Activity:
What is needed is an exact copy of all the lines below.

The data:
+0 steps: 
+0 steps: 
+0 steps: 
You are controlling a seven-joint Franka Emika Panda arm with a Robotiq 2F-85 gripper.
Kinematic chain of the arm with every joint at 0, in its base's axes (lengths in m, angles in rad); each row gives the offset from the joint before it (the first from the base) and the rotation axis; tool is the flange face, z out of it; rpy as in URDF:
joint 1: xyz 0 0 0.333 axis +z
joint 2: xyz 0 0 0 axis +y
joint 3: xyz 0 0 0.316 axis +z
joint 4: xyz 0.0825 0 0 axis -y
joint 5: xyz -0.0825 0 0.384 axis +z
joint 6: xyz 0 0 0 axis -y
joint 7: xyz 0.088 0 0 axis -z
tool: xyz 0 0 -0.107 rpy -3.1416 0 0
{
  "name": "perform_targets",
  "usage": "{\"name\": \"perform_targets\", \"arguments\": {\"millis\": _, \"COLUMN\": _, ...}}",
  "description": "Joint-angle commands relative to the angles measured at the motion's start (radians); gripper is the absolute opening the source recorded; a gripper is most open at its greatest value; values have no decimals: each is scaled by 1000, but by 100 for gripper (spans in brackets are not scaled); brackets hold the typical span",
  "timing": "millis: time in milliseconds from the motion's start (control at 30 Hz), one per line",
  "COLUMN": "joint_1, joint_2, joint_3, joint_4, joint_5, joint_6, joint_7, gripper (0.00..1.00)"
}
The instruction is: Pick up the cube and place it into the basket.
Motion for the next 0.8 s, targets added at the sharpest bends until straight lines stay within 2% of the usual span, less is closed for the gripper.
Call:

Answer to this exercise:
+0 steps: 
+0 steps: 
+0 steps: 
You are controlling a seven-joint Franka Emika Panda arm with a Robotiq 2F-85 gripper.
Kinematic chain of the arm with every joint at 0, in its base's axes (lengths in m, angles in rad); each row gives the offset from the joint before it (the first from the base) and the rotation axis; tool is the flange face, z out of it; rpy as in URDF:
joint 1: xyz 0 0 0.333 axis +z
joint 2: xyz 0 0 0 axis +y
joint 3: xyz 0 0 0.316 axis +z
joint 4: xyz 0.0825 0 0 axis -y
joint 5: xyz -0.0825 0 0.384 axis +z
joint 6: xyz 0 0 0 axis -y
joint 7: xyz 0.088 0 0 axis -z
tool: xyz 0 0 -0.107 rpy -3.1416 0 0
{
  "name": "perform_targets",
  "usage": "{\"name\": \"perform_targets\", \"arguments\": {\"millis\": _, \"COLUMN\": _, ...}}",
  "description": "Joint-angle commands relative to the angles measured at the motion's start (radians); gripper is the absolute opening the source recorded; a gripper is most open at its greatest value; values have no decimals: each is scaled by 1000, but by 100 for gripper (spans in brackets are not scaled); brackets hold the typical span",
  "timing": "millis: time in milliseconds from the motion's start (control at 30 Hz), one per line",
  "COLUMN": "joint_1, joint_2, joint_3, joint_4, joint_5, joint_6, joint_7, gripper (0.00..1.00)"
}
The instruction is: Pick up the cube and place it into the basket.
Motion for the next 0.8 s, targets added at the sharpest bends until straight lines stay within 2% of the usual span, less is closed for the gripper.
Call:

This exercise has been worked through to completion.